I think you have implemented you paging code wrongly. You actually need to query the database twice, once for the paged datasource and once for the total row count. This is how the setup should look.

public IList<MyObj> GetPagedData(string filter, string sort, int skip, int take)
{
   using(var db = new DataContext())
   {
      var q = GetDataInternal(db);
      if(!String.IsNullOrEmpty(filter))
         q = q.Where(filter); //Using Dynamic linq

      if(!String.IsNullOrEmpty(sort))
         q = q.OrderBy(sort); //And here

      return q.Skip(skip).Take(take).ToList();
   }
}

public int GetTotalCount(string filter)
{
    using(var db = new DataContext())
    {
       var q = GetDataInternal(db);
       if(!String.IsNullOrEmpty(filter))
         q = q.Where(filter); //Using Dynamic linq

       return q.Count(); //Without ordering and paging.
    }
}

private static IQuerable<MyObj> GetDataInternal(DataContext db)
{
   return 
        from x in db.JournalEventsView 
        where ...
        select new ...;
}

The filtering and sorting is done using the Dynamic linq library

Magnus
  • 45,362
  • 8
  • 80
  • 118
  • Thanks for the input. I do actually query it twice.
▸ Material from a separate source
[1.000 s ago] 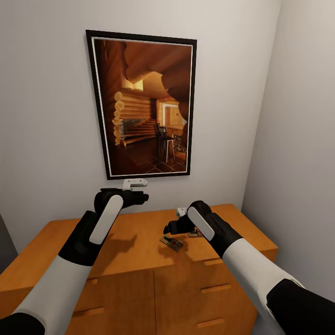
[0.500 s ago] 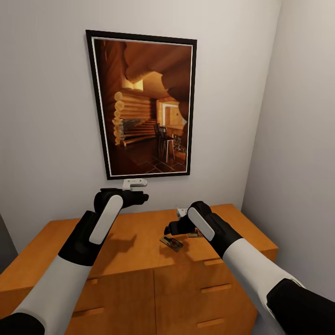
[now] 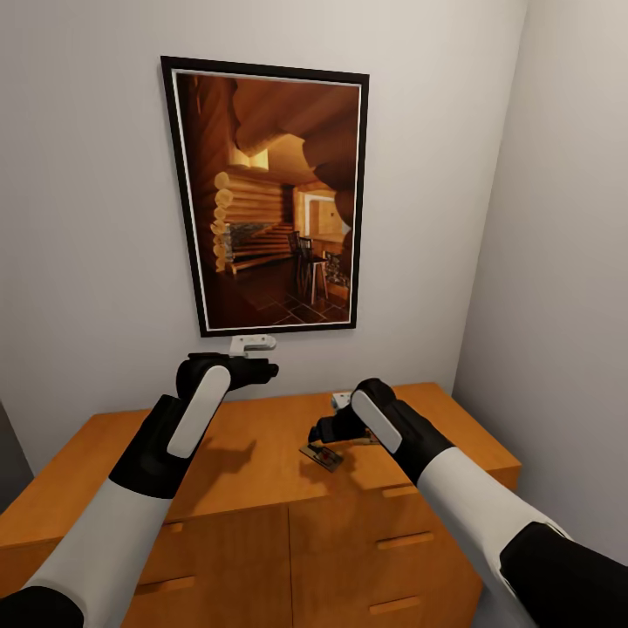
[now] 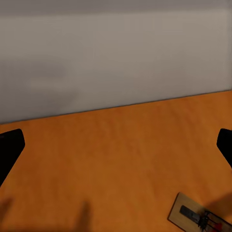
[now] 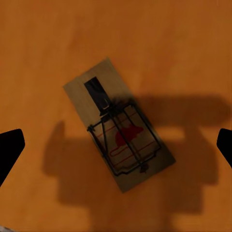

The Count() is for the page count, but I use the same queryable for the result set. which I use later when I do a Skip, Take: var queryResultsList = orderdResults.Skip((result.ReturnValue.CurrentPage) * result.ReturnValue.RecordsPerPage).Take(result.ReturnValue.RecordsPerPage).ToList(); – TravisWhidden May 14 '12 at 22:04
  • from the generated sql code in your question it looks like you are doing `Count()` on the `IQuerable` object _after_ `OrderBy` and `skip/take` is applied – Magnus May 14 '12 at 22:08
  • Nah, the count was being executed after the orderby, but before the skip/take. That was the main reason I wanted to remove the orderby, but I just created two IQueryable's as suggested above, one with, one without the sort. – TravisWhidden May 14 '12 at 23:30
  • @TravisWhidden A linq statement that looks like this `tblUsers.OrderBy (u => u.fkCompanyID).Count()` linq will just strip the orderby from the generated SQL code: `SELECT COUNT(*) AS [value] FROM [dbo].[tblUser] AS [t0]` – Magnus May 15 '12 at 09:52
  • I was wrong in what I said yesterday. I forgot that I had a coded "Max" possible results that is allowed from the query. This is to say there can be "x" max records returned ore less, but never more. The Count happened after the (Take), so there would be correctly calculated pages. Thats why it resulted in such an ugly sql. – TravisWhidden May 15 '12 at 21:34
  • IE: There are 150,000 records that match the query, but I dont want anymore then 100k. it would return 100k as the final count, however if I had 75k records that matched, with a max of 100k, it would return the 75k. Your paging example doesnt reflect a "max" record count. It was something we did to prevent a possible memory problem with ridiculous queries that could happen via the API. – TravisWhidden May 15 '12 at 21:37
  • @TravisWhidden Since the paging is performed in the database I don't see why you would need a max and why there could be memory issues? – Magnus May 16 '12 at 09:04
  • As a safeguard for our server really. If the consumer of the API were to request page 1 with 100m records and we didn't have a coded max records, the server would have to download all those records from the sql server, then process them into the associated linq2sql object, then go through our process of turning them into API objects.... then gzipping the response... etc, you can see what I mean. – TravisWhidden May 17 '12 at 06:30
0

I know it is not quite what you are looking for, but index on [DataOwnerID] with inclusion of DataTimeStamp could make your query less expensive.

Val Bakhtin
  • 1,434
  • 9
  • 11